What is recurrent congestion?
Breathing consists of two phases: breathing in (inhalation) and breathing out (exhalation). Breathing involves the movement of air into and out of the chest, and is also called ventilation. The term respiration relates to the exchange of gases in the lungs that happens when you breathe.1
The respiratory system works so that you breathe in and out comfortably at rest where the least effort is required to move air – and you’re probably not conscious of your breathing. When you exercise, you need to move more air. To do this you can take bigger breaths or breathe more quickly – usually both.2
What happens when our nose is congested?
Most of us think we get a blocked nose as a result of a build-up of excess much mucus. Actually, it’s the swelling of the nasal lining that leads to nasal congestion. Viruses and bacteria, or allergens like dust and pollen, can all cause inflammation in the nasal passageways, which in turn produces swelling that reduces or even blocks the airflow through the nostrils.3
Having a blocked nose – with or without cold symptoms – can be a real drag on our energy, especially if it persists over time. It not only interferes with our daytime activities, leaving us feeling thick-headed and slightly breathless, it keeps us awake at night, as well.3
What causes persistent nasal congestion?
Causes of a long-term blocked nose include:
- Allergic rhinitis – This is an allergic reaction to air-borne particles produced by dust mites, pollen, pets or other allergens. If you notice that your blocked nose is worse in certain environments or during certain seasons, then it could be you are suffering from allergic rhinitis.2,4
- Non-allergic rhinitis: these would include:
- Smoking – Every time you smoke, you irritate your nasal lining, so if you smoke every day, your nose can feel constantly blocked. Similarly, sniffing drugs or other irritants may quickly produce a blocked or sniffy nose.2
- Air pollution – research has shown that chronic exposure to air pollution can irritate your airways, causing inflammation and compromising your nose’s natural function to filter air and remove the mucus.*5
Other causes of a long-term blocked nose include:2
- Nasal polyps – If you’ve had a blocked nose for several weeks it could be you have nasal polyps – small growths of tissue in your nasal passage that can block airflow. Polyps aren’t harmful, but it’s a good idea to have them examined by your doctor as there may be a case for removing them.

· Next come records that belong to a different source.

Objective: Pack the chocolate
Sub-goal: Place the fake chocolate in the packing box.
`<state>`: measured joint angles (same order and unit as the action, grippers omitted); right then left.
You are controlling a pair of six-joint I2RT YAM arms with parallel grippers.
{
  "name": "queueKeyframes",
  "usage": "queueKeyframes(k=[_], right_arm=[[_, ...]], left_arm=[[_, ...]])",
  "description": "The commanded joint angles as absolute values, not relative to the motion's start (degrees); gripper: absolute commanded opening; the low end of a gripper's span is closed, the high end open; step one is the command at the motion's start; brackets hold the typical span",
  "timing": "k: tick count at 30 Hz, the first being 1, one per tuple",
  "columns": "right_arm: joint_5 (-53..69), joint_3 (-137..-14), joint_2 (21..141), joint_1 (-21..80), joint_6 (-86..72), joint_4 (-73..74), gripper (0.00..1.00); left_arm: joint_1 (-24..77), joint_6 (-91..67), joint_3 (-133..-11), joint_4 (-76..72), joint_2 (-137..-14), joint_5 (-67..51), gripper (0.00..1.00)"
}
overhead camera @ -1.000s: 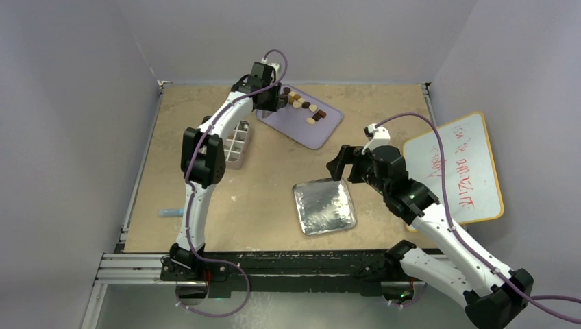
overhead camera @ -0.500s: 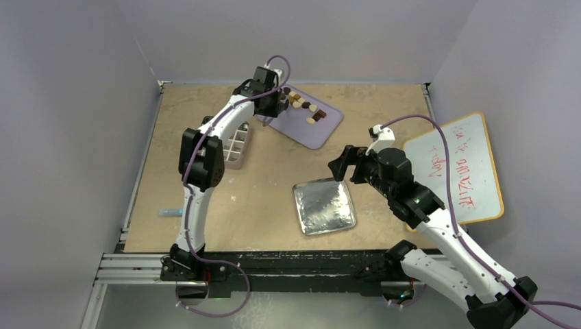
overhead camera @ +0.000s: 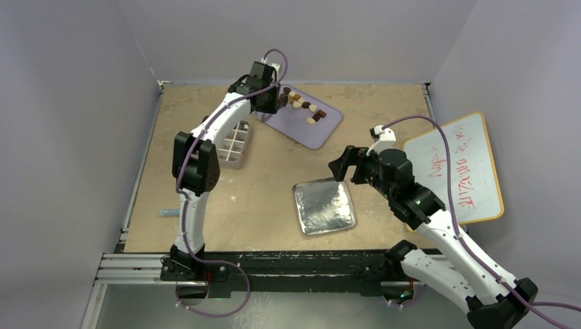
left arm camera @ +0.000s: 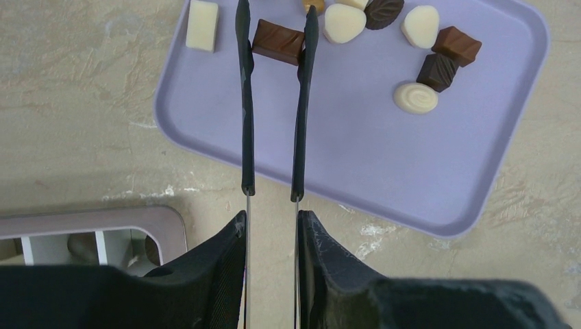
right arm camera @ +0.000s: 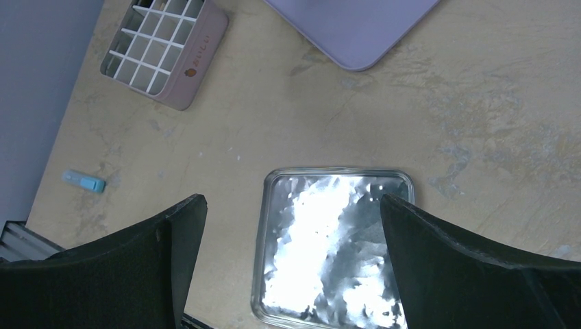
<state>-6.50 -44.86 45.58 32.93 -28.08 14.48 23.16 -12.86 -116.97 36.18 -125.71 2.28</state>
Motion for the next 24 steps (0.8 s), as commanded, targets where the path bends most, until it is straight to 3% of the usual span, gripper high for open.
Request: queueKeyframes(k=[1,24], right_arm=[[-7.03,-44.74,45.00,32.79,-28.51,13.95,0.99],[-4.84,-44.30,45.23,32.83,-28.55,13.32,0.99]], left_arm=[[23.47,-16.07,-116.55,38.72,-119.97,3.88,0.23],[16.15,-25.23,-98.85,51.21,-95.58,12.90,0.22]])
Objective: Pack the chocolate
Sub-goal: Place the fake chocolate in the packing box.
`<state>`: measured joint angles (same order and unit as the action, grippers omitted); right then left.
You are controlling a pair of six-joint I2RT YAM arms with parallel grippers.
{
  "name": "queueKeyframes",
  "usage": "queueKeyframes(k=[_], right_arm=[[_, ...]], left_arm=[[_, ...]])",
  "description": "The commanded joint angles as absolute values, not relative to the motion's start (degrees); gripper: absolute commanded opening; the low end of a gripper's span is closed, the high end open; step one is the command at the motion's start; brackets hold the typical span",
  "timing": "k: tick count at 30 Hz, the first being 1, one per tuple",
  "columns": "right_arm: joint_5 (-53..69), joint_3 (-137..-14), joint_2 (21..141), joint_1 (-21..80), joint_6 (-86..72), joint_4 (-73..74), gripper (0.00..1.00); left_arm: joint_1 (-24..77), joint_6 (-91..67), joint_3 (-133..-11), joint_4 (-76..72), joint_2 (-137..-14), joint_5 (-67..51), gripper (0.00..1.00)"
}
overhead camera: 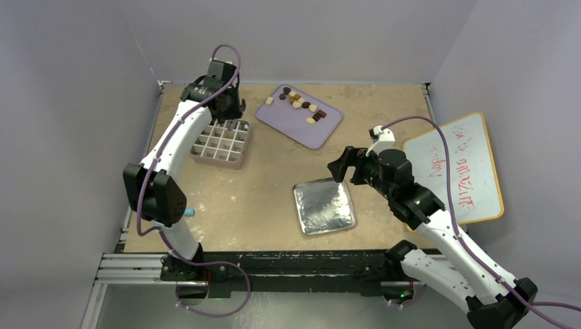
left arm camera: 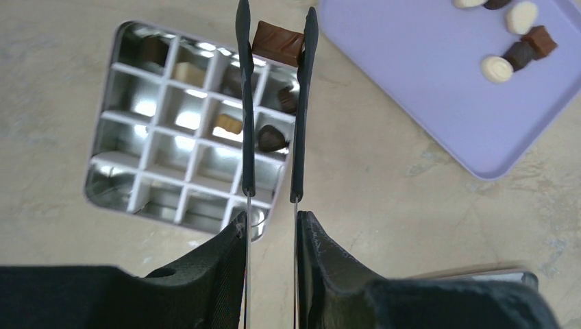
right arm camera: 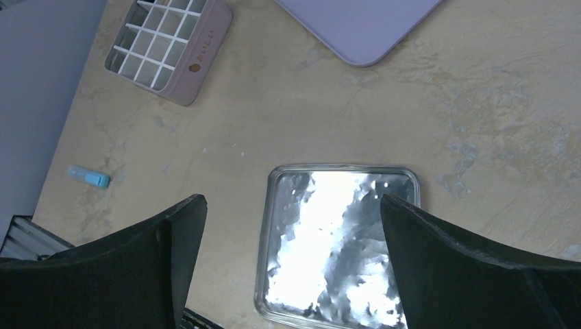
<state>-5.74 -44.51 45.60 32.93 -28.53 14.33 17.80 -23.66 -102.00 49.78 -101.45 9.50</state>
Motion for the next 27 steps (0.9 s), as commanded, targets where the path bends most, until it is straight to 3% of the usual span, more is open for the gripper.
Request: queueKeyframes(k=[1,8,27], right_arm=[[-4.78,-44.30,45.33,32.79,-28.56,13.23,0.99],[-3.57,-44.21,46.43,32.81,-28.22,12.68,0.99],[-3.98,-44.87,45.75,32.78,-27.62,13.02,0.99]], left_arm=[[15.39,-25.27,-97.47,51.24,-94.47,13.51,0.22],[10.96,-25.93,-88.92,49.96,-89.31,12.44,0.22],[9.32,-24.24,-87.08,48.60,-93.00,11.26,0.27]])
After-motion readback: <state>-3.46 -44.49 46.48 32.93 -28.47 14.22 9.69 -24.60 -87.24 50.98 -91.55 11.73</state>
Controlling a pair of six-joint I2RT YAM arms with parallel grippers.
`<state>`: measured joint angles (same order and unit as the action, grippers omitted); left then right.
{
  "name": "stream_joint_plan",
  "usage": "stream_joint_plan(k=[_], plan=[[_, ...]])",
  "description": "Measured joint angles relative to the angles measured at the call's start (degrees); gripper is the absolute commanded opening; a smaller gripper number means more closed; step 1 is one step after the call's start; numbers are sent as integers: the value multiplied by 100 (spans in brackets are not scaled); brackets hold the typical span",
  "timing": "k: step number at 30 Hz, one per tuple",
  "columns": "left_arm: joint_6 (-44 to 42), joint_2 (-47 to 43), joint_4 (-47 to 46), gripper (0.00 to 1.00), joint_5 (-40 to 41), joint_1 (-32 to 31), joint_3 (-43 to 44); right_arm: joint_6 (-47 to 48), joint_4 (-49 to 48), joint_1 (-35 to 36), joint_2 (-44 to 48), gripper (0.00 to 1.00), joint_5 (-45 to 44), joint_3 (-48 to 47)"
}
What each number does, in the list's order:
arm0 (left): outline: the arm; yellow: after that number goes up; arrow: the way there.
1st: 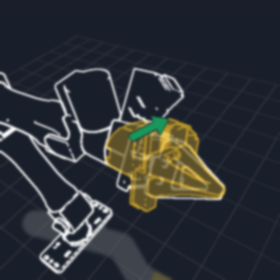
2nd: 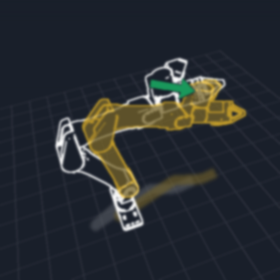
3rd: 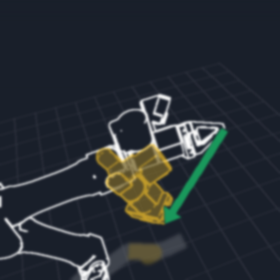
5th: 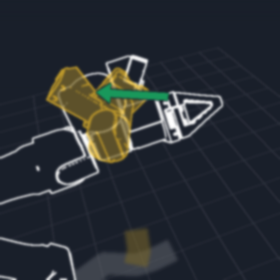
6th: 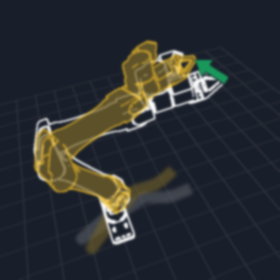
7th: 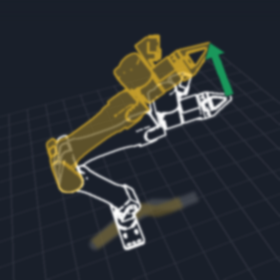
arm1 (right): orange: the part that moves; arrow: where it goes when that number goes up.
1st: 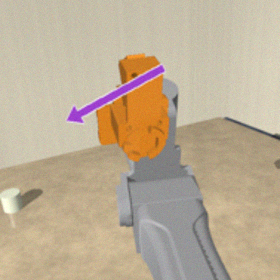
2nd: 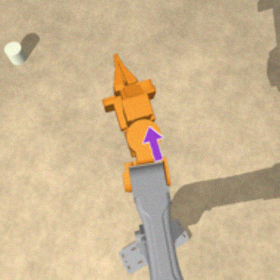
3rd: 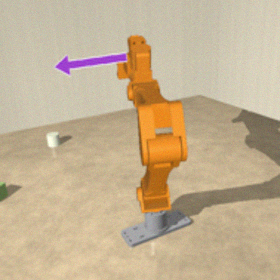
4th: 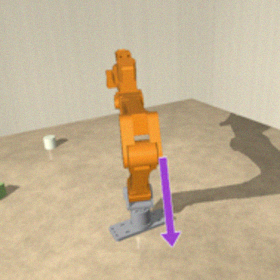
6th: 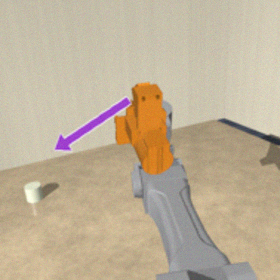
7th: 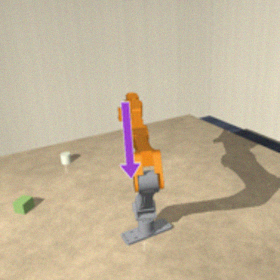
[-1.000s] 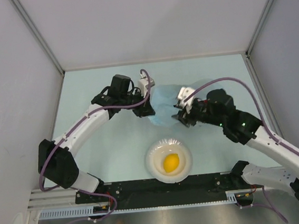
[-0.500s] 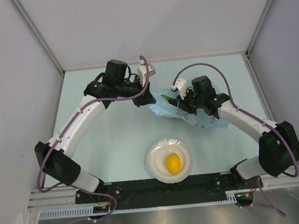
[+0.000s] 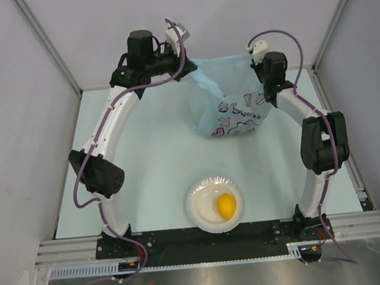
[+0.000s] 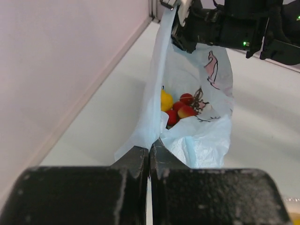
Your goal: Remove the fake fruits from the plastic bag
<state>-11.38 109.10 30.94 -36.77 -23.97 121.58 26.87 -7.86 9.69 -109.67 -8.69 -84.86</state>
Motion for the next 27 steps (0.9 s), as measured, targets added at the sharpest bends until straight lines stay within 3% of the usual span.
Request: stream_joint_plan(k=[6, 9, 13, 19, 24, 27], plan=[[-72, -125, -157, 0, -35, -98, 380, -225, -223, -236, 686, 24, -415, 164], [-400, -975, -151, 0, -103, -179, -791, -376, -83, -177, 1412, 27, -372, 861], [-850, -1932, 90, 0, -105, -387, -2524, -544, 234, -140, 1989, 42, 61, 1738], [-852, -1906, 437, 0, 37, -732, -4494, -678, 1285, 149, 2057, 55, 994, 2782], [-610, -1912, 588, 0, 216, -737, -4903, -643, 1377, 1043, 2076, 54, 1471, 2793], [-557, -2090, 608, 0, 306, -737, -4878, -625, 1294, 1462, 2076, 49, 1615, 2793]])
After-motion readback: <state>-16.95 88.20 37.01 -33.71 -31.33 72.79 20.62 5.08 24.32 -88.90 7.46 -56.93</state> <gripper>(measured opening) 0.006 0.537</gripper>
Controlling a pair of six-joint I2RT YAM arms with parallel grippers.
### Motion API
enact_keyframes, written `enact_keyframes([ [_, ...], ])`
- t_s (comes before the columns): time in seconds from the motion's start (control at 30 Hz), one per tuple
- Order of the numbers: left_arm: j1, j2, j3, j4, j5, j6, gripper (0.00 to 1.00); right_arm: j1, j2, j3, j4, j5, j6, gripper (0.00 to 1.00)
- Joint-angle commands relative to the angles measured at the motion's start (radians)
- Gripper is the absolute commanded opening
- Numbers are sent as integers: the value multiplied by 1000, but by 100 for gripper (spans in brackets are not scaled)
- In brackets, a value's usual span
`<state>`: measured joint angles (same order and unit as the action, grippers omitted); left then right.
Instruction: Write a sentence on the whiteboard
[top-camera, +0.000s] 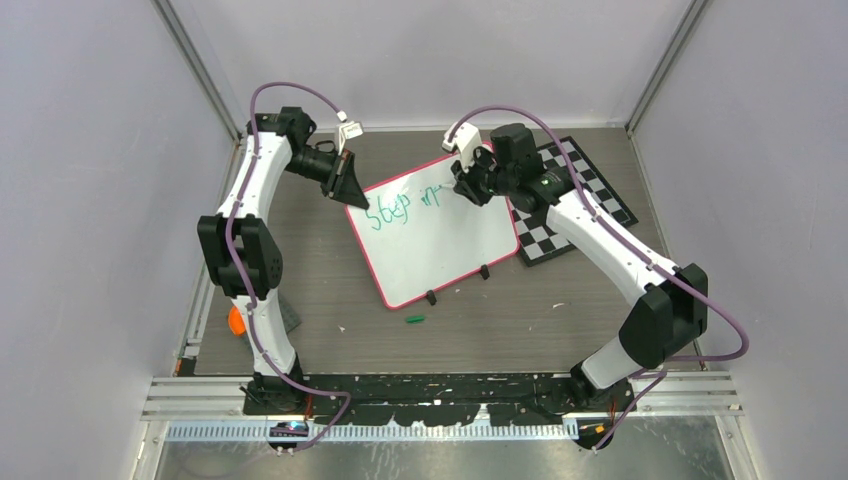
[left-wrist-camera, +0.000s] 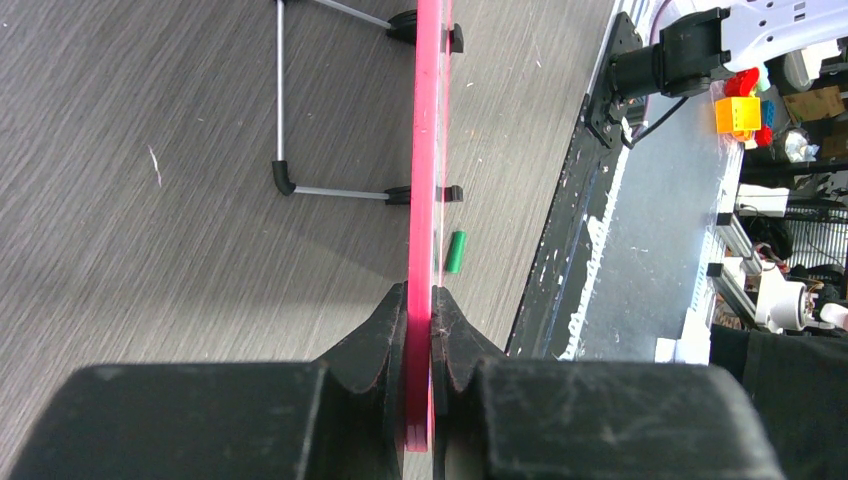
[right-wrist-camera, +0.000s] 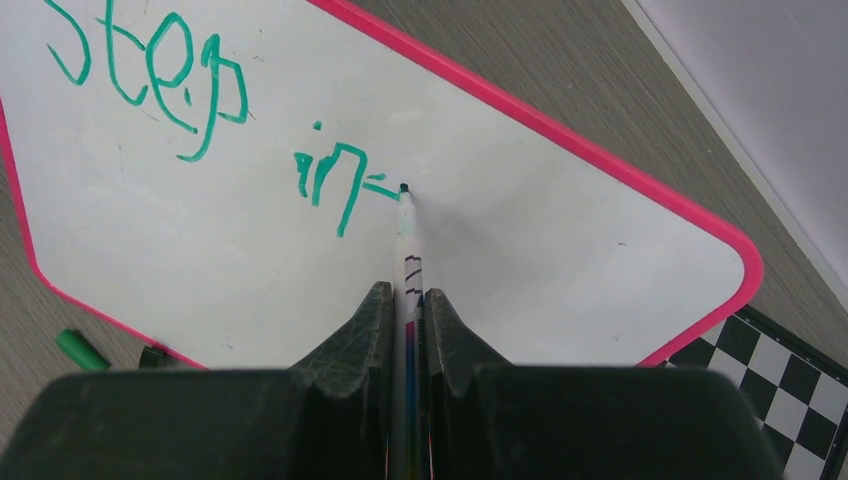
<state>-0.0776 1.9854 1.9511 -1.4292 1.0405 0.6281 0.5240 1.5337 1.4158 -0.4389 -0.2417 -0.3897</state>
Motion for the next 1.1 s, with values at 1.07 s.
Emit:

- Deviated septum – The nasal septum is the cartilage sitting between the two nostrils. Normally, it divides the nose almost equally in two, but with some people, the septum lies off to the side. This can make one nostril feel more blocked than the other.
- Obstruction, in some cases doctor advice is needed – Young children have a habit of pushing random objects up their nose. So, if your child has been complaining about a blocked nose for a while, you could check they haven’t lodged something up their nose!